By surrendering, you do first feel more discomfort. You feel what you were avoiding. For an instant, the tiger that was chasing you does catch you. The next instant you realize you’re still alive and maybe you will live. Now that not all your resources are oriented to surviving, you can start to use your more creative resources to fully evaluate the problem and perhaps transform it.
Given that you are not panicking and you see that there might be hope, you can start to leverage the crisis. You can use it as way to shift your life, learn a deep lesson or heal an old pattern. Once you know you will live, you can expand your scope of awareness and action to go beyond problem solving.

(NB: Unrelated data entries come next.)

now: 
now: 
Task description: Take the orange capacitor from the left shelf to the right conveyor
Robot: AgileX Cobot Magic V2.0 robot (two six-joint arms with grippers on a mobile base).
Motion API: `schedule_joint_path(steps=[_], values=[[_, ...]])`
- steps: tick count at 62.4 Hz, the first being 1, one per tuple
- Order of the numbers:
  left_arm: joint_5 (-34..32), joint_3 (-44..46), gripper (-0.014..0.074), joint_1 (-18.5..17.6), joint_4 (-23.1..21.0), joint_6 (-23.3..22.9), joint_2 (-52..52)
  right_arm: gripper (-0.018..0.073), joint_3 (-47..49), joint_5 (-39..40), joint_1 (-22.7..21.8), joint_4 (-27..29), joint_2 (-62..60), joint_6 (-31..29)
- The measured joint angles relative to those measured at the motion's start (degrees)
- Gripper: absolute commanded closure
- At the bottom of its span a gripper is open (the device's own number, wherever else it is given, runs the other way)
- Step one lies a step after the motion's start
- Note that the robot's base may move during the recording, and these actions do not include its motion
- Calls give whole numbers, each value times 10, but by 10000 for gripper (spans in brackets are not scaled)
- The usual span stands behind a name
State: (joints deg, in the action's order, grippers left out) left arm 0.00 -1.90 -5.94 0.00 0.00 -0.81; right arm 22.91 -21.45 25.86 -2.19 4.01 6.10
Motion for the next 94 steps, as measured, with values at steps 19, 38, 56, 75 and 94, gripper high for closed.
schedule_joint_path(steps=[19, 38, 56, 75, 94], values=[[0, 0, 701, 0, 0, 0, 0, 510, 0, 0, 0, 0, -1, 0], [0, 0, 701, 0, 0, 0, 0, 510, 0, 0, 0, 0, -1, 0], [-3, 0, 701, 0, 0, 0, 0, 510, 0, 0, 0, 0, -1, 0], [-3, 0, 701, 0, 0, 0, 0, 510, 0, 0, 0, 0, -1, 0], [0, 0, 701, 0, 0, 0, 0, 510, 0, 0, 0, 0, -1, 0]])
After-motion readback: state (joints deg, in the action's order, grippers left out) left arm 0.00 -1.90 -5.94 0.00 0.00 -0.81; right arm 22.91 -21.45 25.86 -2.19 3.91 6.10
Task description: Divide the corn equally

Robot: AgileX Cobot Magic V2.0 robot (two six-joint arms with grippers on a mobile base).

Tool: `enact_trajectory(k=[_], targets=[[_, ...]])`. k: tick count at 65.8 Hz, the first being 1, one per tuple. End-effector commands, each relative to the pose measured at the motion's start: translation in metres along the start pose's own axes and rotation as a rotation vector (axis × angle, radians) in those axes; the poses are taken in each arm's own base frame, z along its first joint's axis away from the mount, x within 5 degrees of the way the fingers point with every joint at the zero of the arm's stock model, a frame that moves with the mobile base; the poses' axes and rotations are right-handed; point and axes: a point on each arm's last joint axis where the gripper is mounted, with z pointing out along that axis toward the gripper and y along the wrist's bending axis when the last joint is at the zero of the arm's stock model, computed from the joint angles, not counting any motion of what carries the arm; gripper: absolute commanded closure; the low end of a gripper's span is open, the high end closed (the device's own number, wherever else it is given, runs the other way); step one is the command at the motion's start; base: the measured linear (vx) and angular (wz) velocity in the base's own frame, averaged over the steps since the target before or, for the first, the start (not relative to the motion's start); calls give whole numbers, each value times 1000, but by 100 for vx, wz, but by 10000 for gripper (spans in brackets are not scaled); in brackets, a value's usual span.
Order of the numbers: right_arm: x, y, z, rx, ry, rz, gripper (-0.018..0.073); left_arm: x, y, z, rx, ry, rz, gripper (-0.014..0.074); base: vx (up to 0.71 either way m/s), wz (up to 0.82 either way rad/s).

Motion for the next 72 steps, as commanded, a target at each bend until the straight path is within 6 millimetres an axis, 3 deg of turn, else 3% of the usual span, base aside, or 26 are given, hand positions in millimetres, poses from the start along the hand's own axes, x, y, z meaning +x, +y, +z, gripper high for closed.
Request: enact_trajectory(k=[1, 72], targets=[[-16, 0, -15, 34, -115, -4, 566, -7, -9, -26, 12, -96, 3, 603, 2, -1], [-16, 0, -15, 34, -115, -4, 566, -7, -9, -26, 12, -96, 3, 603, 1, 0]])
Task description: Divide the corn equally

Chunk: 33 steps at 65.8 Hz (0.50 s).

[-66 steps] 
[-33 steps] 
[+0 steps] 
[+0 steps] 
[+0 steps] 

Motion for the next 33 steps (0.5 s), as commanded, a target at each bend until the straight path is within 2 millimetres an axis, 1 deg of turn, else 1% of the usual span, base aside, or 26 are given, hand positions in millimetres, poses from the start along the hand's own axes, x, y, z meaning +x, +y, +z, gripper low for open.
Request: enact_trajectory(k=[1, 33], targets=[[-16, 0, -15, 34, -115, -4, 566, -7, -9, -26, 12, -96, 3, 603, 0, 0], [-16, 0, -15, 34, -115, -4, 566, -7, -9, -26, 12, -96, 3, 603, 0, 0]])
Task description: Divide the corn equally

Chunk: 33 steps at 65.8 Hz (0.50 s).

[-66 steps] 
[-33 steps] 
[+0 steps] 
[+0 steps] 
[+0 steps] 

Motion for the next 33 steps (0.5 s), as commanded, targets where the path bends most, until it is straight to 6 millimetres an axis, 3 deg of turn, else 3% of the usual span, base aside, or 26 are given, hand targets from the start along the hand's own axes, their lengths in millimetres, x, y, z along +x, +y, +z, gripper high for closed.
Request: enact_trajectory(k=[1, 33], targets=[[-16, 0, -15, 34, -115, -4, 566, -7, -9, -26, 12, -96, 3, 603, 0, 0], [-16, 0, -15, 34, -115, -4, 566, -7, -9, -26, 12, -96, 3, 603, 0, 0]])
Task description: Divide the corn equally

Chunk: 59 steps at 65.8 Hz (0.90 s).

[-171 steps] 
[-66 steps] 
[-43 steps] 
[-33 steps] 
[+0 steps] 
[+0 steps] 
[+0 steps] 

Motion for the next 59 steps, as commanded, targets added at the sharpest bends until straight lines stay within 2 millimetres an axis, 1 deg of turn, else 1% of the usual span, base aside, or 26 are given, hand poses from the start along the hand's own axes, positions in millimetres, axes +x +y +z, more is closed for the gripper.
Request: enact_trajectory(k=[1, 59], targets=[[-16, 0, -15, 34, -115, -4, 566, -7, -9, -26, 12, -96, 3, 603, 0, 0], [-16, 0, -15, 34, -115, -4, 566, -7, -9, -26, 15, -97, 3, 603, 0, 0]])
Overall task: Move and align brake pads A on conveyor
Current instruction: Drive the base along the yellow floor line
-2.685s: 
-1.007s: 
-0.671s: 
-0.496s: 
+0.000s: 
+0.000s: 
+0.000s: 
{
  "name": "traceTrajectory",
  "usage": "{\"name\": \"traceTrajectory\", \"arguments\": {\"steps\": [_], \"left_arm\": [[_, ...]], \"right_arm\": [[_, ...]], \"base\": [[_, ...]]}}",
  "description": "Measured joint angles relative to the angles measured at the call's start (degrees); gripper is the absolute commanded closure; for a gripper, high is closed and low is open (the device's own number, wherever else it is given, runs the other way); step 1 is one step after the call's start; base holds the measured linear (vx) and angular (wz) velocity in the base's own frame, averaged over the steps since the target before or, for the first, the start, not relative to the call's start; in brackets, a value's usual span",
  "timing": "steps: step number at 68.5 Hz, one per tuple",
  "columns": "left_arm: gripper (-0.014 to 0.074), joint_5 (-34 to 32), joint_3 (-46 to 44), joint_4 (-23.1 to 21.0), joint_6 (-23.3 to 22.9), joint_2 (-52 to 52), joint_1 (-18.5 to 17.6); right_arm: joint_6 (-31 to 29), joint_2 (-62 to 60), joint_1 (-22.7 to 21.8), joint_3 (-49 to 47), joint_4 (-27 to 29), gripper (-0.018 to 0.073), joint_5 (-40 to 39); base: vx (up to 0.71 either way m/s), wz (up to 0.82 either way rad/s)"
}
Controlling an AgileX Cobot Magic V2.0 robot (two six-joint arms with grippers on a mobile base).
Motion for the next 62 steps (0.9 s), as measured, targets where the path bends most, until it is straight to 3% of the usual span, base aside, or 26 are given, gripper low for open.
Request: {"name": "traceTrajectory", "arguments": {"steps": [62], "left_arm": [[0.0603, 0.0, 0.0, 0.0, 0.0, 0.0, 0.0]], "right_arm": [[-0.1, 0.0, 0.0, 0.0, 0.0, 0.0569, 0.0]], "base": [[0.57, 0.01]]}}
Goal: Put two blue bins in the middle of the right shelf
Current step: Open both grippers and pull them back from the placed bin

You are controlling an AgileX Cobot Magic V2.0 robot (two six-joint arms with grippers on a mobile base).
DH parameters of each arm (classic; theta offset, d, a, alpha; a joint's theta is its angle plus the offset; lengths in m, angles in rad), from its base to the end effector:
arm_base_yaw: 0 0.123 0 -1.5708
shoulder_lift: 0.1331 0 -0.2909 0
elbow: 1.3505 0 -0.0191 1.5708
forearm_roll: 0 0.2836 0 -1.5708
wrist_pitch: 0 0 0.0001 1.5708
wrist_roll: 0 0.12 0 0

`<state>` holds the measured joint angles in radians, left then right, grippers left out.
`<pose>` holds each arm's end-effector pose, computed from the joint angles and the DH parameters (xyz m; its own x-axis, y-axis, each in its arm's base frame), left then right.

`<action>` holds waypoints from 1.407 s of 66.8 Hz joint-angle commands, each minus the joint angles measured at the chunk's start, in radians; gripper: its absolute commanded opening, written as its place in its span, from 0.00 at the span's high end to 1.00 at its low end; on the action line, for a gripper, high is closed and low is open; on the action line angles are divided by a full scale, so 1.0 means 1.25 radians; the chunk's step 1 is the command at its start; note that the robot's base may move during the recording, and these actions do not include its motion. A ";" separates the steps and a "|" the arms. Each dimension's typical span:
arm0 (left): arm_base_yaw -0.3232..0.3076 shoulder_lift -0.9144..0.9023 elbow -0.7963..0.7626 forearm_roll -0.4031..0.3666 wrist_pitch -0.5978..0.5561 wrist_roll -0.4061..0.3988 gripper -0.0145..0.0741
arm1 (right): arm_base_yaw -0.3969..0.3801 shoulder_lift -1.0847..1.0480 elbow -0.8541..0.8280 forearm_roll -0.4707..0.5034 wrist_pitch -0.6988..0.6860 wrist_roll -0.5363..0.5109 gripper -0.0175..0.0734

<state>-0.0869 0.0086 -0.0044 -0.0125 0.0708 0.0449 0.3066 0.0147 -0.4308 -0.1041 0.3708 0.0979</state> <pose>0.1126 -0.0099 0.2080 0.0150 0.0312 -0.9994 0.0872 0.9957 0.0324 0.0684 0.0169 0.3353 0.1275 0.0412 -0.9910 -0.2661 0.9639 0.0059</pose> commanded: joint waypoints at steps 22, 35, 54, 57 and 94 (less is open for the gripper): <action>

Ask yourself, what is the pattern? How is this crisis a repeat for you? Where has a similar crisis occurred in your life? In most cases, we tend to repeat a crisis until we learn what it is attempting to teach us. The players might be different – but often the theme will be similar. You might know someone who continues to end up in abusive relationships. His or her players change, but the theme of the drama stays the same.
If you can’t come up with your theme, ask your friends. Their perspective will be less biased. Once you get the pattern, step back. Look at it as if you’re looking at another’s pattern. Don’t analyze it yet, just feel it. By letting it sink in, you won’t be avoiding it anymore. This is what you were running from. Let your emotions catch up to you and feel what they have to tell you. It might be scary, but that’s okay. Keep breathing; these feelings will release.
As you’re feeling the full experience, let the images, sensations and memories surface before you release them. After much of the charge is released, expand your awareness by asking yourself what you’re learning. Buried in the drama and details is the lesson, the healing. It is possible you won’t get this awareness until after your crisis has ended; I’ve had the understanding come months later.
How to Use the Evolutionary Change™
This site is set up around what we’re calling the Whole Adventure, what Joseph Campbell called the Hero’s Journey. It is a process of unwinding down to a place of deep decision, the Catalyst stage. This is often the stage where a crisis intensifies – it is here you’re forced to decide. Are you going to keep doing it the old way or are you going to find a new way?
For some it is their dark night of the soul. That place where you are alone. You are in a void – not who you where and not who you can be. Your old behaviors will not serve you. Your mind will not serve you. You are brought to a place where there are only two doors – the door you entered in from and the new door with the unknown behind it.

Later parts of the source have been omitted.